**DIRECTIONS**
Among the lines of this material, find those holding the word "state" and report how many there are, with nothing added.

**GIVEN MATERIAL**

====

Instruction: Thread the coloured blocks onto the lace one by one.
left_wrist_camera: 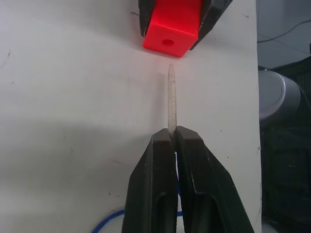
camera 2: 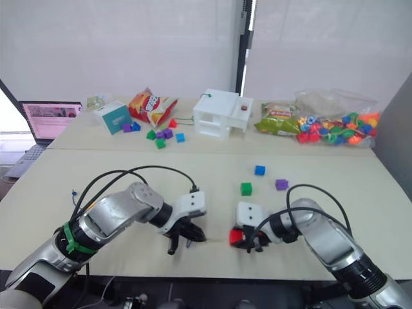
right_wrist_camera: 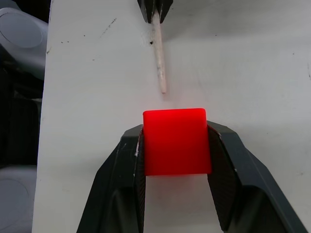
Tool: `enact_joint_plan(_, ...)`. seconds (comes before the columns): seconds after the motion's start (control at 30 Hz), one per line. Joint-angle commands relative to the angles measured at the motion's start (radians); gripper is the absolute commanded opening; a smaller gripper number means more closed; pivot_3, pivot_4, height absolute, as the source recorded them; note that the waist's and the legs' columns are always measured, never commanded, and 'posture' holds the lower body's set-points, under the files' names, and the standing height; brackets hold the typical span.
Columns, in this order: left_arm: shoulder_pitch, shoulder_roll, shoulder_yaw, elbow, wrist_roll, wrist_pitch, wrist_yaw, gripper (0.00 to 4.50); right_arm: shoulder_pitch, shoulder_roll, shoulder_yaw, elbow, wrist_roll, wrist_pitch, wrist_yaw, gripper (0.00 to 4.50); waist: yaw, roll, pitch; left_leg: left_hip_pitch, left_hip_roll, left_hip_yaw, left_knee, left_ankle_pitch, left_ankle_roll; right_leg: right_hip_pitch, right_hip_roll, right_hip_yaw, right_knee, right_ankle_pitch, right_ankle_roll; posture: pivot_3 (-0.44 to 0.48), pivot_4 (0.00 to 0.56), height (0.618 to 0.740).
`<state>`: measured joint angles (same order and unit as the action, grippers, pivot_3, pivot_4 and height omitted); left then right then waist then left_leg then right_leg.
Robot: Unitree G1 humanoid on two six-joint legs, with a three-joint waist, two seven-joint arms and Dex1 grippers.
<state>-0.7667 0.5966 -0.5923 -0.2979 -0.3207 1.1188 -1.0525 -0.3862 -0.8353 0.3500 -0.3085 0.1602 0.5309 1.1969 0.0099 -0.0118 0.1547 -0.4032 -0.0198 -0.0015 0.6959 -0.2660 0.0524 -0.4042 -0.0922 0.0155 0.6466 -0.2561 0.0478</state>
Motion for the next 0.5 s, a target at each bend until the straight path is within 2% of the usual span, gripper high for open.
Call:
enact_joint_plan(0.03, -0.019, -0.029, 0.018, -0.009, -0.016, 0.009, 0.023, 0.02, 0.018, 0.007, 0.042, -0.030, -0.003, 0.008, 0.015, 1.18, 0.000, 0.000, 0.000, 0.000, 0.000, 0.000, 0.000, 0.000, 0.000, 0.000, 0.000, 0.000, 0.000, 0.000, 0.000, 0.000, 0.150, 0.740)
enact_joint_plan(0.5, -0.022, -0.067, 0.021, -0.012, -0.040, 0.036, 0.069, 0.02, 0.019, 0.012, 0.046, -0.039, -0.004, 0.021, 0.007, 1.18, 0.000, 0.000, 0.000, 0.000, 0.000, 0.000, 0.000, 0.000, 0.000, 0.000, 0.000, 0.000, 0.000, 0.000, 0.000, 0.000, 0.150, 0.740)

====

**EXERCISE RESPONSE**
2